FIRST-PERSON: Israel's plight
EDITOR'S NOTE: A larger treatment of these issues is available in a Kairos Journal booklet, "Israel and Legitimacy: Modern Achievement vs. Islamic Prejudice." Copies are available by emailing firstname.lastname@example.org.
NASHVILLE (BP) -- If the heartless Israelis would just let those poor Palestinians reoccupy their homeland, then all supposedly would be well. Or so goes the dominant media tripe. Pundits opine that the United Nations could move on to other vital concerns, denominations and universities could return firms dealing with Israel to their investment portfolios, and the Arab League could welcome Israel into the regional community of nations. Once the "Little Satan" (Israel) had been brought to heel, anger at the "Big Satan" (the U.S.) could subside, and we might even be able to get to our planes without TSA screening. What's not to like?

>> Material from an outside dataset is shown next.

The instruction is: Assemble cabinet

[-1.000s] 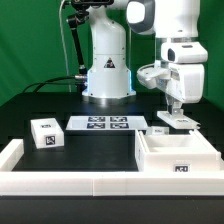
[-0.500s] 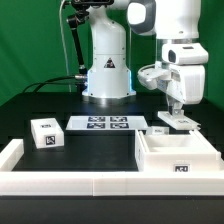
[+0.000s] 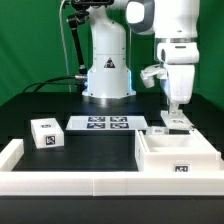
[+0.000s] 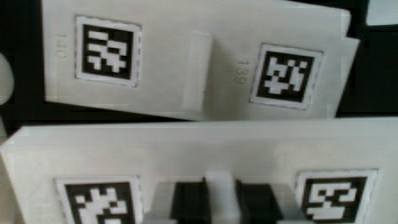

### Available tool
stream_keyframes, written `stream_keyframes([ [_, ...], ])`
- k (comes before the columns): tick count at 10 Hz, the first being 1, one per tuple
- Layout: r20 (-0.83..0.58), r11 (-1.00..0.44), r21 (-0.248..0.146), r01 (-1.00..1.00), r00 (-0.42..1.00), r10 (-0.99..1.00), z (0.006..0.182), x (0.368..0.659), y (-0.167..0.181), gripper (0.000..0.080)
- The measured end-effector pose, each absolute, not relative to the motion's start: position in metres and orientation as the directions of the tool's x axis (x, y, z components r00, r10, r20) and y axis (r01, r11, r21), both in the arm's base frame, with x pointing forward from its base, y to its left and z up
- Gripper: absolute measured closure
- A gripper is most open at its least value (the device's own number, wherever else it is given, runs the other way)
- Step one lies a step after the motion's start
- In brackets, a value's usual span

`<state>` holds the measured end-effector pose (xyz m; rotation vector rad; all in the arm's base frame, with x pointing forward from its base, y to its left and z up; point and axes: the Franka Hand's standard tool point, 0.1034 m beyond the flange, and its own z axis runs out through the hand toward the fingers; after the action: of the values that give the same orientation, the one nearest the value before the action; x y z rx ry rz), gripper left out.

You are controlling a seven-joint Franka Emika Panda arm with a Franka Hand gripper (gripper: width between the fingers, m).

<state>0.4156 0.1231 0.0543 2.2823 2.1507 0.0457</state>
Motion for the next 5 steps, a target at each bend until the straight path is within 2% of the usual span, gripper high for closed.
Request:
stream_keyframes([
  [4,0.018,-0.061,0.023,0.998,0.061,0.998,0.054,0.416,0.121,0.0731],
  [5,0.007,-0.046,0.024,0.999,0.046,0.999,0.057,0.426,0.112,0.0731],
])
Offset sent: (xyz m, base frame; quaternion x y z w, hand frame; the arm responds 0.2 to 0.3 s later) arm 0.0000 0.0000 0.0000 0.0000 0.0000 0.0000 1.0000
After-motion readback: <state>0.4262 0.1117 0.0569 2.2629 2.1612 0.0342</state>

Well, confusion for starters.
One doesn't have to believe in biblical prophecy to support Israel in the perennial and lately-hot struggles in the region. During the Cold War, the U.S. didn't side with Japan against China because we were keen on Buddhism or Shintoism. We recognized the Japanese as democratic kinfolk in the struggle against totalitarian Communism, much as we recognize the Jews as allies in the struggle against totalitarian Islam.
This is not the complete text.